Return the full set of entries below exactly, leaving every image out.

[Stored data]
[Start of section]

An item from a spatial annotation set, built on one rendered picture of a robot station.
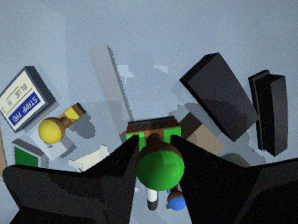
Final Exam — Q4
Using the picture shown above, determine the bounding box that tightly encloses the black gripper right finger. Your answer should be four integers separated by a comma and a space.
170, 135, 298, 224

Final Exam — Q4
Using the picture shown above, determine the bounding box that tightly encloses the grey cylinder with black end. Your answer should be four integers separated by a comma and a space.
146, 186, 158, 210

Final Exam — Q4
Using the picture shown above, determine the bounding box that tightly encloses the green and brown stamp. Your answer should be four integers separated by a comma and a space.
126, 116, 185, 190

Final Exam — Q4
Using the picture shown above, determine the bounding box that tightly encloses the yellow-handled rubber stamp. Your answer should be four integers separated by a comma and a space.
37, 101, 86, 144

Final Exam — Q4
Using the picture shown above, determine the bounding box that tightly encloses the blue stamp pad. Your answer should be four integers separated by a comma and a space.
0, 65, 56, 133

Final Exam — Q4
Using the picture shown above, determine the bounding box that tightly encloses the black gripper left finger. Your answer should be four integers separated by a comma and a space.
3, 135, 140, 224

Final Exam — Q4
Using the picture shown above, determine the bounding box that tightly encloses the tan box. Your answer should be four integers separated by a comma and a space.
178, 112, 225, 156

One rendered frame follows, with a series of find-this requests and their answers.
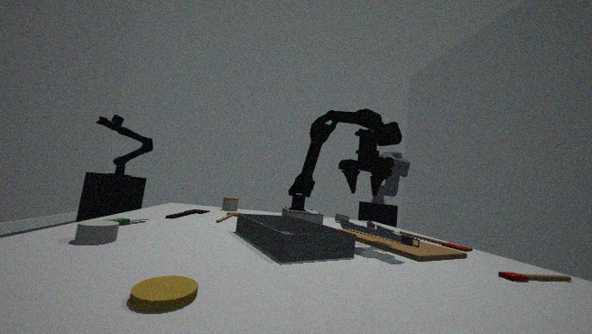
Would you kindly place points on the tan flat round disc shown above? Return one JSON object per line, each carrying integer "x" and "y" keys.
{"x": 164, "y": 293}

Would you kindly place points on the wooden board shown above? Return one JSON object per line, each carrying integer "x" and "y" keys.
{"x": 426, "y": 252}

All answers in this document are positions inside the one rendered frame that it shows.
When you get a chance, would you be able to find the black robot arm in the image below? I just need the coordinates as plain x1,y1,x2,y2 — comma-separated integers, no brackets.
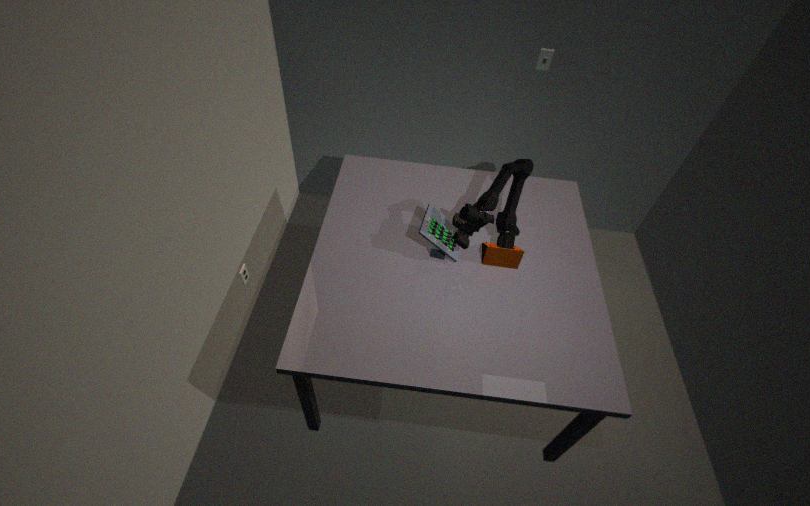
452,159,534,249

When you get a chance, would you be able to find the grey switch panel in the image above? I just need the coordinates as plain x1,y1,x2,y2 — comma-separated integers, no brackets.
418,203,461,262

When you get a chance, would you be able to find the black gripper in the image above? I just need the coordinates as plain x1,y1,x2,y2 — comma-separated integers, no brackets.
452,222,480,249

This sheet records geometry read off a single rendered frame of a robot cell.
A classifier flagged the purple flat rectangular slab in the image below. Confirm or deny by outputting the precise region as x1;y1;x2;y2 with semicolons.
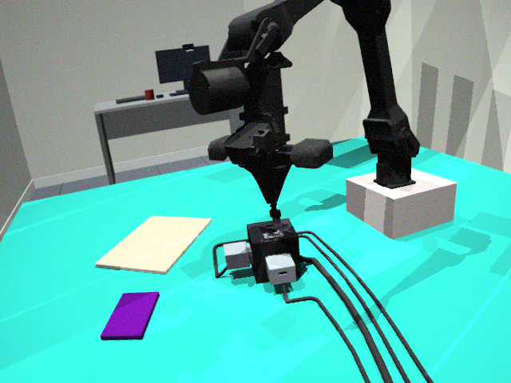
100;291;160;341

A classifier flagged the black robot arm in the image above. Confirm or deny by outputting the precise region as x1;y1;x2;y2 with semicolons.
188;0;421;189

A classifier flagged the beige flat rectangular board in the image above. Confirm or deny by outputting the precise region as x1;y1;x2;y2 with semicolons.
95;216;212;274

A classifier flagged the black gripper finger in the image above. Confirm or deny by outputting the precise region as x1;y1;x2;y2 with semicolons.
264;162;293;205
238;157;271;204

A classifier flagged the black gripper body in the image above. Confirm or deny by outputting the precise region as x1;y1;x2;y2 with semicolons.
208;101;333;169

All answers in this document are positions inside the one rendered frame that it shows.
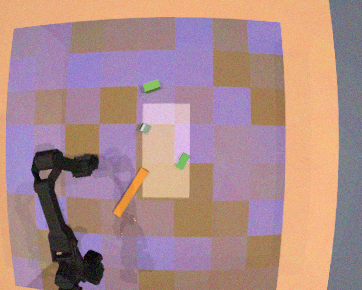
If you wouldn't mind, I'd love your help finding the orange bar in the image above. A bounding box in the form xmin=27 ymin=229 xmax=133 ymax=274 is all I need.
xmin=114 ymin=168 xmax=148 ymax=217

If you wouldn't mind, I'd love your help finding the green rectangular block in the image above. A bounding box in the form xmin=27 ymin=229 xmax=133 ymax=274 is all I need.
xmin=176 ymin=152 xmax=190 ymax=170
xmin=143 ymin=79 xmax=161 ymax=93

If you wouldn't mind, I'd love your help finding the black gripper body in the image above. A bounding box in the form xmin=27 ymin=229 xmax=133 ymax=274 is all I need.
xmin=58 ymin=249 xmax=103 ymax=290

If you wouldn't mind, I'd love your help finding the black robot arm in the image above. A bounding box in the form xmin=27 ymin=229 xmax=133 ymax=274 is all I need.
xmin=31 ymin=149 xmax=105 ymax=289

[End of section]

§ Solution for this task:
An item from a spatial annotation set, built on one rendered picture of a robot station.
Final Exam — Q4
Using the picture shown above, determine the bounding box that tightly encloses the black gripper right finger. Your answer should be four integers separated by a comma and a space.
170, 135, 298, 224

Final Exam — Q4
Using the picture shown above, determine the bounding box that tightly encloses the grey cylinder with black end. Your answer should be four integers separated by a comma and a space.
146, 186, 158, 210

Final Exam — Q4
Using the picture shown above, determine the bounding box that tightly encloses the green and brown stamp. Your answer should be four integers separated by a comma and a space.
126, 116, 185, 190

Final Exam — Q4
Using the picture shown above, determine the bounding box that tightly encloses the yellow-handled rubber stamp. Your answer should be four integers separated by a comma and a space.
37, 101, 86, 144

Final Exam — Q4
Using the picture shown above, determine the bounding box that tightly encloses the blue stamp pad. Your answer should be four integers separated by a comma and a space.
0, 65, 56, 133

Final Exam — Q4
Using the picture shown above, determine the bounding box that tightly encloses the black gripper left finger. Your answer should be four integers separated by a comma and a space.
3, 135, 140, 224

Final Exam — Q4
Using the picture shown above, determine the bounding box that tightly encloses the tan box. Your answer should be four integers separated by a comma and a space.
178, 112, 225, 156

One rendered frame follows, with a series of find-this requests and their answers.
Would you kindly place points on the tan flat round disc shown above? Return one JSON object per line, each carrying integer "x" and "y" keys.
{"x": 164, "y": 293}

Would you kindly place points on the wooden board shown above? Return one JSON object per line, each carrying integer "x" and "y" keys.
{"x": 426, "y": 252}

All answers in this document are positions inside the one rendered frame that it shows.
When you get a chance, would you be able to find the black robot arm in the image below? I just need the coordinates as plain x1,y1,x2,y2 — comma-separated integers, no brackets.
452,159,534,249

When you get a chance, would you be able to find the grey switch panel in the image above? I just need the coordinates as plain x1,y1,x2,y2 — comma-separated integers, no brackets.
418,203,461,262

When you get a chance, would you be able to find the black gripper in the image above? I just need the coordinates as plain x1,y1,x2,y2 — comma-separated integers, no brackets.
452,222,480,249

This sheet records geometry read off a single rendered frame of a robot cell.
A classifier flagged the purple flat rectangular slab in the image below. Confirm or deny by outputting the precise region as x1;y1;x2;y2 with semicolons.
100;291;160;341

A classifier flagged the black robot arm in the image above. Confirm or deny by outputting the precise region as x1;y1;x2;y2 with semicolons.
188;0;421;189

A classifier flagged the beige flat rectangular board in the image above. Confirm or deny by outputting the precise region as x1;y1;x2;y2 with semicolons.
95;216;212;274

A classifier flagged the black gripper finger in the image above. Confirm or deny by outputting the precise region as x1;y1;x2;y2 with semicolons.
264;162;293;205
238;157;271;204

A classifier flagged the black gripper body in the image above. Confirm or deny by outputting the precise region as x1;y1;x2;y2 with semicolons.
208;101;333;169

All answers in this document are positions inside the one rendered frame that it shows.
If you wouldn't mind, I'd love your help finding the orange bar in the image above. A bounding box in the form xmin=27 ymin=229 xmax=133 ymax=274 is all I need.
xmin=114 ymin=168 xmax=148 ymax=217

If you wouldn't mind, I'd love your help finding the green rectangular block in the image above. A bounding box in the form xmin=27 ymin=229 xmax=133 ymax=274 is all I need.
xmin=176 ymin=152 xmax=190 ymax=170
xmin=143 ymin=79 xmax=161 ymax=93

If you wouldn't mind, I'd love your help finding the black gripper body in the image above. A bounding box in the form xmin=27 ymin=229 xmax=133 ymax=274 is all I need.
xmin=58 ymin=249 xmax=103 ymax=290

If you wouldn't mind, I'd love your help finding the black robot arm in the image above. A bounding box in the form xmin=27 ymin=229 xmax=133 ymax=274 is all I need.
xmin=31 ymin=149 xmax=105 ymax=289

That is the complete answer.